TASK DIRECTIONS
Determine how many lines of the entries contain "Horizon". Reply with that number alone.

Records from a dataset
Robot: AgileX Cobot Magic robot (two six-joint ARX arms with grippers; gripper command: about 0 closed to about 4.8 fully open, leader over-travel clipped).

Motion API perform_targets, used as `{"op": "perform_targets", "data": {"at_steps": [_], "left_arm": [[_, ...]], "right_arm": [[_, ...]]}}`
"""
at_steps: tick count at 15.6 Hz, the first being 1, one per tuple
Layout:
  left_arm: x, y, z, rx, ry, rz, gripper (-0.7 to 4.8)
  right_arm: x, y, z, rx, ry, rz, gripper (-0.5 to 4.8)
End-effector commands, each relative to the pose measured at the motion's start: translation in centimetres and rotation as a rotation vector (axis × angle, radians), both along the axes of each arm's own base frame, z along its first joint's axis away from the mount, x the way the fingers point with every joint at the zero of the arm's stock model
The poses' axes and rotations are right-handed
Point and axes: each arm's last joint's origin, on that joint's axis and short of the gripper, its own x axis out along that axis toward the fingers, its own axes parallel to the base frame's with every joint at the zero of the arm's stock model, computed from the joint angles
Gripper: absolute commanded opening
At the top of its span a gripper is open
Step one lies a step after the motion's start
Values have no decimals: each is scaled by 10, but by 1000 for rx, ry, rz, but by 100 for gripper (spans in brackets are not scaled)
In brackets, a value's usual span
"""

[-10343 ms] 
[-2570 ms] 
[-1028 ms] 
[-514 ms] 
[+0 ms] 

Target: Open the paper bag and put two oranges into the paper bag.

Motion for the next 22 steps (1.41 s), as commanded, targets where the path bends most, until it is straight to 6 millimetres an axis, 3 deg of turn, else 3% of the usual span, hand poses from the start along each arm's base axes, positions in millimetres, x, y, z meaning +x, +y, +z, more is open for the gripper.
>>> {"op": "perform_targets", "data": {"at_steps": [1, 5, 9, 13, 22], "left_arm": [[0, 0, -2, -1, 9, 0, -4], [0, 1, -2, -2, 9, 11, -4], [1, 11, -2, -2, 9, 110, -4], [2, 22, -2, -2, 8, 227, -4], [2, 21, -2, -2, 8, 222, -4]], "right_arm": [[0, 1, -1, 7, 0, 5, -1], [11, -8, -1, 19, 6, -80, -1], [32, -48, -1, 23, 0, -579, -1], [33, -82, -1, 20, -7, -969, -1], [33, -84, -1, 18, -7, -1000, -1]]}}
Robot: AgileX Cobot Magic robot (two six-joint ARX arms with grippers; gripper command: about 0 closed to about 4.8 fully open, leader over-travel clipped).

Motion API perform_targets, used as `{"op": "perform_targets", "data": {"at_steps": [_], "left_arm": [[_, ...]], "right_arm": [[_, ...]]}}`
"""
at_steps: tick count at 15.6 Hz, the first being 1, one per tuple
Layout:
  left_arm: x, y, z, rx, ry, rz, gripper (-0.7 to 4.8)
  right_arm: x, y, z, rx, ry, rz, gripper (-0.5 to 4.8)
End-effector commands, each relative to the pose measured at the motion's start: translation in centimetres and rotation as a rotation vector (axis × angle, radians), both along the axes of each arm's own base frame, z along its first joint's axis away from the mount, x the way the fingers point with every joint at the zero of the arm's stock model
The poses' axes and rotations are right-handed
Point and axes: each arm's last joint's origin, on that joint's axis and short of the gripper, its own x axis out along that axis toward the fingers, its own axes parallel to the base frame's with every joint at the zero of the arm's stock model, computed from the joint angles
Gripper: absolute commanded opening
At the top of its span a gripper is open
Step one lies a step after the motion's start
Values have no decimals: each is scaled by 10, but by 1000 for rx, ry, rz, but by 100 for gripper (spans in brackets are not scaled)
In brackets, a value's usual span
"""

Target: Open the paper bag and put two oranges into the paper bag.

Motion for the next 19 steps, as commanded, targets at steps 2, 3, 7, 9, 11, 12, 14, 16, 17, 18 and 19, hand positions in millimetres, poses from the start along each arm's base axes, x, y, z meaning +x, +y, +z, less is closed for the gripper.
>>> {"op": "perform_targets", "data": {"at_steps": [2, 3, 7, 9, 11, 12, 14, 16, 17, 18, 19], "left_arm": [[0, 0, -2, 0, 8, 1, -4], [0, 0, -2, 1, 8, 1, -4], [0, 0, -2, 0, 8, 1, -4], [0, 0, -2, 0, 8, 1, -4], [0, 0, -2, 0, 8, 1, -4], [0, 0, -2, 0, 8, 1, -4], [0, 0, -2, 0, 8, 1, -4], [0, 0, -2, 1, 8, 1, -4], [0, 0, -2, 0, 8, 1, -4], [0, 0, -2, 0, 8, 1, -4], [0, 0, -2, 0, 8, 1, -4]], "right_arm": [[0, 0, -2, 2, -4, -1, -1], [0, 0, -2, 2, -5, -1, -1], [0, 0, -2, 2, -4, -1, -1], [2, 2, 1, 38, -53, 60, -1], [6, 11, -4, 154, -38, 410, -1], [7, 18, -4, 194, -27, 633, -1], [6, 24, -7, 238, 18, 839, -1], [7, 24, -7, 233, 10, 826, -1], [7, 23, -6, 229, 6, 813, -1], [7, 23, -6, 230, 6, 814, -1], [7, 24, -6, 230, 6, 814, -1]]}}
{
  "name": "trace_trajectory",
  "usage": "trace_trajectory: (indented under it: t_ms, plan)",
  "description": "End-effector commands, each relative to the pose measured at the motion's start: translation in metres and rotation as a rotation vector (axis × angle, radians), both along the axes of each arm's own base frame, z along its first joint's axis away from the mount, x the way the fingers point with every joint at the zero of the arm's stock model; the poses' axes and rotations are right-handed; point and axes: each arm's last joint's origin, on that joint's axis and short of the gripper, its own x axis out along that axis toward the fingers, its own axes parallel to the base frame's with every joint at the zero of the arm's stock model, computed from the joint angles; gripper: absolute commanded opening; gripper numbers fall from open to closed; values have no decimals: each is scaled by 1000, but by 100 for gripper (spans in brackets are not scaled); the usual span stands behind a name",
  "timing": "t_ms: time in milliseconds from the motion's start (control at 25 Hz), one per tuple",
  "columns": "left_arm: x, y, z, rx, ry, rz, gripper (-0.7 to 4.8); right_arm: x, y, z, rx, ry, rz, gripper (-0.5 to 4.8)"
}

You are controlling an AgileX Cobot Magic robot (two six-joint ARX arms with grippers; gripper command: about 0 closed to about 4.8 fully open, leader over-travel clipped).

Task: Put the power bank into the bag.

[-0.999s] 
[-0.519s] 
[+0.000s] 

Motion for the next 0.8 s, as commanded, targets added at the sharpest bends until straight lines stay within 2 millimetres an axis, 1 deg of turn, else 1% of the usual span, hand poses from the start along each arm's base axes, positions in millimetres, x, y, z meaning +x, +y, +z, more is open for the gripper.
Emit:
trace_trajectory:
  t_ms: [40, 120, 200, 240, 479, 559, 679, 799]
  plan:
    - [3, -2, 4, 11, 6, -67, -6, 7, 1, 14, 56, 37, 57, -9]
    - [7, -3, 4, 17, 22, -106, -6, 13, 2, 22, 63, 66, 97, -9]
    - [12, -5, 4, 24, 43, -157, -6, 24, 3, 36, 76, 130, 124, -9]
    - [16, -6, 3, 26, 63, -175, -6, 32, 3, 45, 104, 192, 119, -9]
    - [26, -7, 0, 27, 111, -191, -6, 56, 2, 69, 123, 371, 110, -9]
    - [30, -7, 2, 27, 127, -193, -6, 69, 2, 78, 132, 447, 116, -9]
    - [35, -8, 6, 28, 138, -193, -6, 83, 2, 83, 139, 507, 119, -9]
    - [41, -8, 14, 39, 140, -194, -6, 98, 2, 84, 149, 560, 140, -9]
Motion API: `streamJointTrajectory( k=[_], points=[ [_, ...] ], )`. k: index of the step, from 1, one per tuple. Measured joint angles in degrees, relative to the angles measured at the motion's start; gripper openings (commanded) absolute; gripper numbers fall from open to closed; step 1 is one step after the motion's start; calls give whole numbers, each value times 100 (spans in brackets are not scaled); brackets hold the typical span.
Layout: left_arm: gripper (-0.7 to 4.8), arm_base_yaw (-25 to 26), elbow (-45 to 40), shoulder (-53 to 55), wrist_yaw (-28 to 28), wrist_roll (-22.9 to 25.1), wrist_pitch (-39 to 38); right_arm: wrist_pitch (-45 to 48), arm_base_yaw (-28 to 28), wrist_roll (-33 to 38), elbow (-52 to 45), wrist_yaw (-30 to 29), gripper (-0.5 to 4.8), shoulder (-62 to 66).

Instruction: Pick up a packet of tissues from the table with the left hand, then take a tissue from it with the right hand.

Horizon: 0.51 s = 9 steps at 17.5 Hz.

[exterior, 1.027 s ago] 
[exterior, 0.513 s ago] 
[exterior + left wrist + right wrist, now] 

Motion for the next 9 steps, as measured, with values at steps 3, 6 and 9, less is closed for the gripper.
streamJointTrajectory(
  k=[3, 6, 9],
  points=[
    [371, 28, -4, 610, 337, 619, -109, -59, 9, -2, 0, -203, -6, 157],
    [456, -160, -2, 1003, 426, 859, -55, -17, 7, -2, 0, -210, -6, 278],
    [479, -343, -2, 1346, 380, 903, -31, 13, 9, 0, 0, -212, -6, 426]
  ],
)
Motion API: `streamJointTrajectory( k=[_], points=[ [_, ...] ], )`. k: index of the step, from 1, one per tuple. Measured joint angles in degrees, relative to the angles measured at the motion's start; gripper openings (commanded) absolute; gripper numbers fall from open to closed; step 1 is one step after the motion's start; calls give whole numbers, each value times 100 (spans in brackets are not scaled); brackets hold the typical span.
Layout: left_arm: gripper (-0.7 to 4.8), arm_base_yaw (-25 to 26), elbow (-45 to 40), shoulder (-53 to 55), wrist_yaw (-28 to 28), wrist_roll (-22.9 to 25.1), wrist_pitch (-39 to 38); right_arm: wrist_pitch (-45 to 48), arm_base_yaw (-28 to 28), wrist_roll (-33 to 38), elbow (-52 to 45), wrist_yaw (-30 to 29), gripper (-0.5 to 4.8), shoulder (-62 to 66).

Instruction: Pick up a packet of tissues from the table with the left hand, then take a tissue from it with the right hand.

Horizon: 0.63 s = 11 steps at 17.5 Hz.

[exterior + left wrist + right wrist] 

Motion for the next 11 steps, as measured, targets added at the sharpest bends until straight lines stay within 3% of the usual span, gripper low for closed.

SOLUTION TO THE EXERCISE
2